[Opening RECORDS FOR THIS EXERCISE section]
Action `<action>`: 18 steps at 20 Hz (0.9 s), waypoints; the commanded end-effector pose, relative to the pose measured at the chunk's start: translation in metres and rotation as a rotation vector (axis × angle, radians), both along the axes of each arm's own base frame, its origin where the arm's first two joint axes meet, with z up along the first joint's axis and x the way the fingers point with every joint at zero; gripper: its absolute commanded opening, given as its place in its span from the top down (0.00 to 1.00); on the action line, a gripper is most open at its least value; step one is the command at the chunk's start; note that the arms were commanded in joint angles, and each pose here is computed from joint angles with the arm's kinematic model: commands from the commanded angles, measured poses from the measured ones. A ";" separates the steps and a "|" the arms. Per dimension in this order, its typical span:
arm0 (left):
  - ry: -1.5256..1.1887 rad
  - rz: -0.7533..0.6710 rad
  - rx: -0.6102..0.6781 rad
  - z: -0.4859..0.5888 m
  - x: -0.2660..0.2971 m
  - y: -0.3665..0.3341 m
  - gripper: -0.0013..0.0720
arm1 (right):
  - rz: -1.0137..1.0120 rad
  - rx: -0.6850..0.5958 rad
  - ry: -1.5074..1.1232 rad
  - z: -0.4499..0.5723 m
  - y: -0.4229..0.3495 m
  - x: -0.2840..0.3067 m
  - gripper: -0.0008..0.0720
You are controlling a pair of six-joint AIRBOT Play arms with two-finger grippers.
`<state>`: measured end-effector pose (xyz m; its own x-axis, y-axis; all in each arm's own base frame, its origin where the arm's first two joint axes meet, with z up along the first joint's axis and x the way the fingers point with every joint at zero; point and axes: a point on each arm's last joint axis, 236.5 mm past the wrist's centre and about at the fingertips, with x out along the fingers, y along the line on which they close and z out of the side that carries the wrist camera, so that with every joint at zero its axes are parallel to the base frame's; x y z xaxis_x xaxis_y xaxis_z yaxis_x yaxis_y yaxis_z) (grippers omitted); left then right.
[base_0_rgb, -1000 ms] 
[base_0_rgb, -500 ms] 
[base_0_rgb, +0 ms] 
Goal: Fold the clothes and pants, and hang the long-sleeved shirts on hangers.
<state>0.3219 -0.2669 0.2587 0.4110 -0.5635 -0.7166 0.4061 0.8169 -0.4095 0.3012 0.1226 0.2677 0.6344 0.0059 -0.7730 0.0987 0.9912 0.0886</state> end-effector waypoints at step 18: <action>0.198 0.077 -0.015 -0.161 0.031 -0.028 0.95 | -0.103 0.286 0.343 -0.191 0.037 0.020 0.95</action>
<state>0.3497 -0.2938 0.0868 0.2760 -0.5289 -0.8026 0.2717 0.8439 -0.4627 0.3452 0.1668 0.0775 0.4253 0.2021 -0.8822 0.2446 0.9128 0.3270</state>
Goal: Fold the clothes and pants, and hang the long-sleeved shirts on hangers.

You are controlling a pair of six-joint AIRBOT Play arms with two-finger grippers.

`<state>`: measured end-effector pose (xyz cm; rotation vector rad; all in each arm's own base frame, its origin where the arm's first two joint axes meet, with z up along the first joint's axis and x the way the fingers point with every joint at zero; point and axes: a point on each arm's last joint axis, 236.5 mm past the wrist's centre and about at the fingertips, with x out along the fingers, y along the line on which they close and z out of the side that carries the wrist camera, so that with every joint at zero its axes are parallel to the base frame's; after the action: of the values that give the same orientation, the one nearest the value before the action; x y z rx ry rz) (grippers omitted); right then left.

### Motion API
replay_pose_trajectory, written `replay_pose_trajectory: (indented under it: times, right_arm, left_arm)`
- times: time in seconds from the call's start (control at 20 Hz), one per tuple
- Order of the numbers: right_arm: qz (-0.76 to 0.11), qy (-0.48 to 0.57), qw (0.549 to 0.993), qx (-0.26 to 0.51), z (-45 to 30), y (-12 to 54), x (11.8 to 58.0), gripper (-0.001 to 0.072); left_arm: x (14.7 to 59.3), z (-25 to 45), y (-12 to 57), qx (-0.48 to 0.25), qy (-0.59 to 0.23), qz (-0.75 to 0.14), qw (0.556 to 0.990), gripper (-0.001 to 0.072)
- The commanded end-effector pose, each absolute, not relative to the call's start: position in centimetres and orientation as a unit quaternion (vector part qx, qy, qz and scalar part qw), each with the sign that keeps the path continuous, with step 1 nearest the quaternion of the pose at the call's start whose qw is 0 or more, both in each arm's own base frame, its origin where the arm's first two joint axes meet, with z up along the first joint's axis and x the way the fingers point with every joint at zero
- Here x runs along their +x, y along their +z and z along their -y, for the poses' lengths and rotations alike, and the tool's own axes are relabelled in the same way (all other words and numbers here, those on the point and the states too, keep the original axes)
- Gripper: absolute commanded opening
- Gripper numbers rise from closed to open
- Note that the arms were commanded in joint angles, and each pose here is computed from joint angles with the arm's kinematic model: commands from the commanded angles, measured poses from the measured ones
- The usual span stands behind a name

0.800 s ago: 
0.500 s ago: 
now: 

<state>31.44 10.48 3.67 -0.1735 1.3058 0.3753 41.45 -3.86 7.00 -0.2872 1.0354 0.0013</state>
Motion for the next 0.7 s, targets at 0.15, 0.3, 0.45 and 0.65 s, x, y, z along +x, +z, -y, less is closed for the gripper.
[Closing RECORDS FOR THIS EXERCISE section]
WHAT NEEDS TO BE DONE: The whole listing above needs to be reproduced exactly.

SOLVED PROBLEM:
Action `<action>`: 18 steps at 20 Hz (0.9 s), waypoints; the commanded end-effector pose, relative to the pose measured at the chunk's start: translation in metres and rotation as a rotation vector (axis × angle, radians), both along the axes of each arm's own base frame, its origin where the arm's first two joint axes meet, with z up along the first joint's axis and x the way the fingers point with every joint at zero; gripper: its absolute commanded opening, given as its place in its span from the top down (0.00 to 1.00); on the action line, a gripper is most open at its least value; step one is the command at the chunk's start; note that the arms were commanded in joint angles, and each pose here is computed from joint angles with the arm's kinematic model: commands from the commanded angles, measured poses from the measured ones. A ";" separates the steps and a "|" the arms. Per dimension in this order, its typical span:
arm0 (left):
  - ry: -1.5256..1.1887 rad
  - rz: -0.7533..0.6710 rad
  - rx: -0.6102..0.6781 rad
  - z: -0.4859..0.5888 m
  - x: -0.2660..0.2971 m
  - y: -0.3665..0.3341 m
  - gripper: -0.0013..0.0720
arm1 (right):
  - rz: -1.0137..1.0120 rad
  - rx: -0.6850..0.5958 rad
  - ry: -1.5074..1.1232 rad
  - z: -0.4499..0.5723 m
  - y: -0.4229..0.3495 m
  - x: -0.2840..0.3067 m
  - gripper: -0.0008..0.0720
You are controlling a pair of six-joint AIRBOT Play arms with two-finger grippers.
`<state>`: measured end-effector pose (xyz m; its own x-axis, y-axis; all in each arm's own base frame, its origin where the arm's first two joint axes meet, with z up along the first joint's axis and x the way the fingers point with every joint at zero; point and axes: a point on each arm's last joint axis, 236.5 mm past the wrist's centre and about at the fingertips, with x out along the fingers, y along the line on which they close and z out of the side that carries the wrist camera, so that with every joint at zero its axes are parallel to the base frame's; x y z xaxis_x xaxis_y xaxis_z yaxis_x yaxis_y yaxis_z) (grippers omitted); left then right.
[base_0_rgb, -1000 ms] 
[base_0_rgb, -500 ms] 
[base_0_rgb, +0 ms] 
Goal: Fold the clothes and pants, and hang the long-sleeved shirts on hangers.
<state>0.3219 -0.2669 0.2587 0.4110 -0.5635 -0.7166 0.4061 0.8169 -0.4095 0.3012 0.1226 0.2677 0.6344 0.0059 -0.7730 0.0987 0.9912 0.0886</state> end-effector waypoints at step 18: <action>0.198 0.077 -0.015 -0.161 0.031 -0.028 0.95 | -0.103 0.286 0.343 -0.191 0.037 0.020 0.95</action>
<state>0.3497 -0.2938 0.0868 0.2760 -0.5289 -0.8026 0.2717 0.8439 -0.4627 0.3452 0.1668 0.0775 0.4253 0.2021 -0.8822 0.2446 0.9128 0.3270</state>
Goal: Fold the clothes and pants, and hang the long-sleeved shirts on hangers.

You are controlling a pair of six-joint AIRBOT Play arms with two-finger grippers.

`<state>`: measured end-effector pose (xyz cm; rotation vector rad; all in each arm's own base frame, its origin where the arm's first two joint axes meet, with z up along the first joint's axis and x the way the fingers point with every joint at zero; point and axes: a point on each arm's last joint axis, 236.5 mm past the wrist's centre and about at the fingertips, with x out along the fingers, y along the line on which they close and z out of the side that carries the wrist camera, so that with every joint at zero its axes are parallel to the base frame's; after the action: of the values that give the same orientation, the one nearest the value before the action; x y z rx ry rz) (grippers omitted); right then left.

### Motion API
replay_pose_trajectory, written `replay_pose_trajectory: (indented under it: times, right_arm, left_arm)`
- times: time in seconds from the call's start (control at 20 Hz), one per tuple
- Order of the numbers: right_arm: qz (-0.76 to 0.11), qy (-0.48 to 0.57), qw (0.549 to 0.993), qx (-0.26 to 0.51), z (-45 to 30), y (-12 to 54), x (11.8 to 58.0), gripper (-0.001 to 0.072); left_arm: x (14.7 to 59.3), z (-25 to 45), y (-12 to 57), qx (-0.48 to 0.25), qy (-0.59 to 0.23), qz (-0.75 to 0.14), qw (0.556 to 0.990), gripper (-0.001 to 0.072)
- The commanded end-effector pose, each absolute, not relative to the call's start: position in centimetres and orientation as a unit quaternion (vector part qx, qy, qz and scalar part qw), each with the sign that keeps the path continuous, with step 1 nearest the quaternion of the pose at the call's start whose qw is 0 or more, both in each arm's own base frame, its origin where the arm's first two joint axes meet, with z up along the first joint's axis and x the way the fingers point with every joint at zero
- Here x runs along their +x, y along their +z and z along their -y, for the poses' lengths and rotations alike, and the tool's own axes are relabelled in the same way (all other words and numbers here, those on the point and the states too, keep the original axes)
- Gripper: absolute commanded opening
- Gripper numbers rise from closed to open
- Note that the arms were commanded in joint angles, and each pose here is computed from joint angles with the arm's kinematic model: commands from the commanded angles, measured poses from the measured ones
- The usual span stands behind a name

0.800 s ago: 
0.500 s ago: 
now: 

<state>31.44 10.48 3.67 -0.1735 1.3058 0.3753 41.45 -3.86 7.00 -0.2872 1.0354 0.0013</state>
Motion for the next 0.7 s, targets at 0.15, 0.3, 0.45 and 0.65 s, x, y, z along +x, +z, -y, less is closed for the gripper.

No additional output is required.